§ **Activity**
The data is to be transcribed in full, with nothing missed.

Provided data Start Marker

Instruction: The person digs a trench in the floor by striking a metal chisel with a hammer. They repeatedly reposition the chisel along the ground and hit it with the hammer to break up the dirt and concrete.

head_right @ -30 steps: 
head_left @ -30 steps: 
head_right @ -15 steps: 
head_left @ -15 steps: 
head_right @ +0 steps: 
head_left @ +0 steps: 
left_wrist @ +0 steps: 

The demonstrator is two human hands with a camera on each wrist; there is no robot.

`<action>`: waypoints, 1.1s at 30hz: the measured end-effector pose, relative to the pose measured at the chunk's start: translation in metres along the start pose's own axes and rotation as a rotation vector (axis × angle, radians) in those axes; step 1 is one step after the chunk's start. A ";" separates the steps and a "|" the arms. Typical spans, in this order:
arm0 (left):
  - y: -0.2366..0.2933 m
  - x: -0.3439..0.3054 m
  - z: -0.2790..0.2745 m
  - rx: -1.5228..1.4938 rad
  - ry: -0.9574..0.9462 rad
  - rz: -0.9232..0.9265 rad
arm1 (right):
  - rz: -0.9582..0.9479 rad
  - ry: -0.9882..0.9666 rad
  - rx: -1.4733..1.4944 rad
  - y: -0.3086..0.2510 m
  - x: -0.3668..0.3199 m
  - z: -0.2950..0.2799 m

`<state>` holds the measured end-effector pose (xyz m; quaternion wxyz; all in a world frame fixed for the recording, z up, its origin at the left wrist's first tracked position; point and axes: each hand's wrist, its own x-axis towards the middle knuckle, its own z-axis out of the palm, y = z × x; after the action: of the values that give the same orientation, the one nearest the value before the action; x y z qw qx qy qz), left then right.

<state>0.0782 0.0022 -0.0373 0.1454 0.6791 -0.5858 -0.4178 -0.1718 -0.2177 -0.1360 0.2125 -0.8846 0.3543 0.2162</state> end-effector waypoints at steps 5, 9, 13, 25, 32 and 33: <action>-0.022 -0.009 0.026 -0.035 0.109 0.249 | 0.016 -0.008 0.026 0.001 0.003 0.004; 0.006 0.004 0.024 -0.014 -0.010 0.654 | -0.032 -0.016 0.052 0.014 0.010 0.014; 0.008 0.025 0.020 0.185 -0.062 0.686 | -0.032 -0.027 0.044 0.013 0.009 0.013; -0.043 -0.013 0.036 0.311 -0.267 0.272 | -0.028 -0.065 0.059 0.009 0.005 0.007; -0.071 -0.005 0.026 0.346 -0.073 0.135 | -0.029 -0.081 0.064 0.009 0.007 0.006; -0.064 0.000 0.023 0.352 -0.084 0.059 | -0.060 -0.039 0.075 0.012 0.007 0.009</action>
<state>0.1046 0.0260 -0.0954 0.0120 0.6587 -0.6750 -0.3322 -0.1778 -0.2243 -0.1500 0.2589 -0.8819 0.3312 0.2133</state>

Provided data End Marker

§ **Output**
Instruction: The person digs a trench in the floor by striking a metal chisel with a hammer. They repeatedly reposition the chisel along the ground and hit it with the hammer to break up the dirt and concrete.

head_right @ -30 steps: 
head_left @ -30 steps: 
head_right @ -15 steps: 
head_left @ -15 steps: 
head_right @ +0 steps: 
head_left @ +0 steps: 
left_wrist @ +0 steps: 

The demonstrator is two human hands with a camera on each wrist; there is no robot.

`<action>`: waypoints, 1.1s at 30hz: the measured end-effector pose, relative to the pose measured at the chunk's start: translation in metres along the start pose's own axes and rotation as a rotation vector (axis × angle, radians) in those axes; step 1 is one step after the chunk's start. A ";" separates the steps and a "|" the arms. Typical spans, in this order:
arm0 (left):
  - y: -0.2366..0.2933 m
  - x: -0.3439..0.3054 m
  - z: -0.2790..0.2745 m
  - rx: -1.5228..1.4938 rad
  - ry: -0.9574..0.9462 rad
  - rz: -0.9232..0.9265 rad
arm1 (right):
  - rz: -0.9582..0.9479 rad
  - ry: -0.9882..0.9666 rad
  - rx: -1.4733..1.4944 rad
  - y: -0.3086..0.2510 m
  - x: -0.3668..0.3199 m
  - z: -0.2950..0.2799 m

`<state>` holds the measured end-effector pose (xyz m; quaternion wxyz; all in a world frame fixed for the recording, z up, its origin at the left wrist's first tracked position; point and axes: each hand's wrist, its own x-axis towards the middle knuckle, its own z-axis out of the palm, y = z × x; after the action: of the values that give the same orientation, the one nearest the value before the action; x y z qw qx qy qz), left then right.

<state>0.0782 0.0022 -0.0373 0.1454 0.6791 -0.5858 -0.4178 -0.1718 -0.2177 -0.1360 0.2125 -0.8846 0.3543 0.2162</state> end-effector waypoints at steps 5, 9, 13, 25, 32 and 33: <action>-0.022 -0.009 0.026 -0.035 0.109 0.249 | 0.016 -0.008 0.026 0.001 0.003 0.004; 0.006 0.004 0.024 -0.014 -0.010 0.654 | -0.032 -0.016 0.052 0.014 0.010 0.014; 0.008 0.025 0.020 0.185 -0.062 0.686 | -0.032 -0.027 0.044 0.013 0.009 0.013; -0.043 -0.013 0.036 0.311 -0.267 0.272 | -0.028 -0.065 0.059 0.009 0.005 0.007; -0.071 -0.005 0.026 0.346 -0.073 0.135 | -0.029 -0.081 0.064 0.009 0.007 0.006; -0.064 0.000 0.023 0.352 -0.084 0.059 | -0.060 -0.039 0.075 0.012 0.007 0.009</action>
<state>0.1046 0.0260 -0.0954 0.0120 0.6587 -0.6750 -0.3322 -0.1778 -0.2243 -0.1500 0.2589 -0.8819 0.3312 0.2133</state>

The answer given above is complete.